AU Commission chairman Jean Ping held what he described as "long" talks with President Omar al-Beshir, three weeks after the International Criminal Court (ICC) prosecutor sought Beshir's arrest warrant for alleged crimes in Darfur.
The AU strongly supports Sudan against the ICC and has asked the UN Security Council to delay any legal proceedings against Beshir, saying such a move could inflame the five-year conflict in Darfur.
An AU-United Nations peacekeeping mission (UNAMID) in the western Sudan region is struggling to deploy adequate troops and air power -- still not pledged by the international community -- and unblock a stalled peace process.
Ping expressed hope that the Security Council would discuss "as soon as possible" a resolution that would delay ICC proceedings against Beshir.
"We think that the Sudanese government has accepted to cooperate with us since the beginning... and we want them to show it more. That's what we have been discussing with the authorities here," Ping told reporters.
Ping said he had received a "very positive answer" from Sudan in backing political efforts headed by new chief mediator on Darfur, Djibril Bassole, and promised to cooperate with the deployment of UNAMID troops and equipment.
Sudanese officials said that Ping presented close cooperation with the AU as a way of decreasing tensions on the ICC issue.

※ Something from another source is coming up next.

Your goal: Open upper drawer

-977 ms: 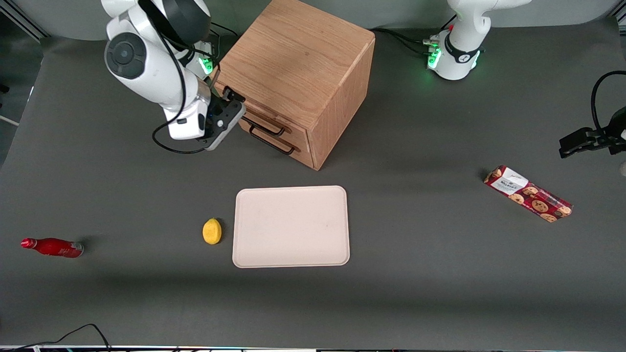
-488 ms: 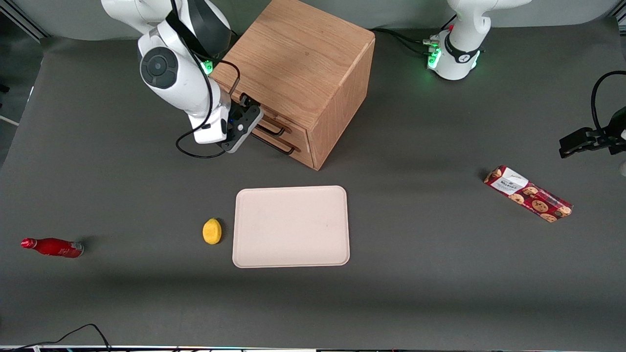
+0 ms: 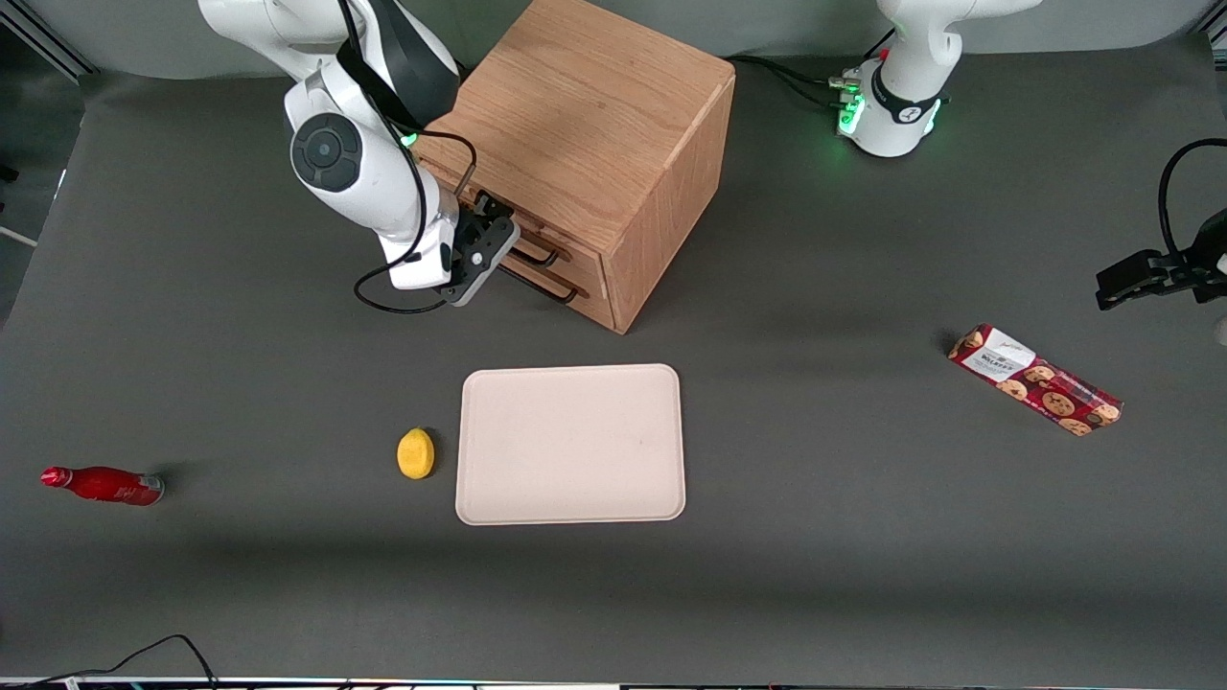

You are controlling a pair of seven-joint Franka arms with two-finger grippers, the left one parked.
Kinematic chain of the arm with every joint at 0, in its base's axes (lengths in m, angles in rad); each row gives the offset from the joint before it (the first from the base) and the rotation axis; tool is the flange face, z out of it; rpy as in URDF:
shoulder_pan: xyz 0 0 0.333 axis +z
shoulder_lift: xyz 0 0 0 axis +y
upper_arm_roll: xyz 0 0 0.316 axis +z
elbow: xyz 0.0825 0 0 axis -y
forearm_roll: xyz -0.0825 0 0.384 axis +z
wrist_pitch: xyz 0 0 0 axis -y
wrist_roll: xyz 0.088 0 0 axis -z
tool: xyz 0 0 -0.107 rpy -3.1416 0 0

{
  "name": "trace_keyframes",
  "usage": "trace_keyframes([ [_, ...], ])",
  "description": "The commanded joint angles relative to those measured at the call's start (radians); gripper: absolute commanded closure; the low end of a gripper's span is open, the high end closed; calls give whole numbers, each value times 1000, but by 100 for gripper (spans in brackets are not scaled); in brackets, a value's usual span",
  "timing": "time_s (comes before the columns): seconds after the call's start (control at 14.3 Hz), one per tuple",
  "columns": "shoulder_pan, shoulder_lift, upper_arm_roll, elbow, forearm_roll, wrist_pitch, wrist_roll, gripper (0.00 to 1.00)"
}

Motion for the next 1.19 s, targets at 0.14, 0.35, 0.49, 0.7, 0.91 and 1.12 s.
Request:
trace_keyframes([
  [0.14,7,15,-1,-25,27,42,-31,0],
  [0.35,6,26,-2,-26,27,49,-31,0],
  [0.49,6,35,-2,-26,27,52,-34,0],
  [0.7,6,35,-5,-26,27,52,-35,0],
  [0.91,4,35,-16,-23,26,52,-38,0],
  [1.12,1,37,-21,-20,23,52,-38,0],
])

Foreign ministry spokesman Ali al-Sadiq said talks focused on the obstacles facing the UNAMID deployment, allowing Bassole to make political progress where his predecessors failed, and the ICC issue.
Sadiq said the perception was that "if Sudan and the African Union made major breakthroughs in UNAMID and the political process... (this) may ease tension between Sudan the ICC."
Ping said the AU had advised ICC prosecutors not to level accusations against Beshir, before the request for his arrest was made on July 14.
"While we are trying to extinguish the fire here with our troops, we don't understand very well that they choose that moment to put more oil in the fire by taking the decision," Ping said.
"You (the ICC) are dealing with people who died. We are also dealing with people who are still alive. You should take into account, not only the problem of justice, but also the problem of peace," said Ping.
Far from the angry reprisals that some predicted against UN peacekeepers in Darfur or mass demonstrations, Sudan has been pressing a diplomatic campaign, harnessing chiefly Arab and African support, to freeze possible proceedings.
In renewing the UNAMID mandate last week, the UN Security Council noted concern that any indictment of Beshir might jeopardise peace efforts.
ICC prosecutor Luis Moreno-Ocampo accused Beshir of ordering his forces to annihilate three non-Arab groups in Darfur, masterminding murder, torture, pillaging and using rape to commit genocide.
According to the United Nations, up to 300,000 people have died and more than 2.2 million have fled their homes since the conflict erupted in February 2003. Sudan says 10,000 have been killed.
The war began when African ethnic minority rebels took up arms against the Arab-dominated Khartoum regime and state-backed Arab militias, fighting for resources and power in one of the most remote and deprived places on earth.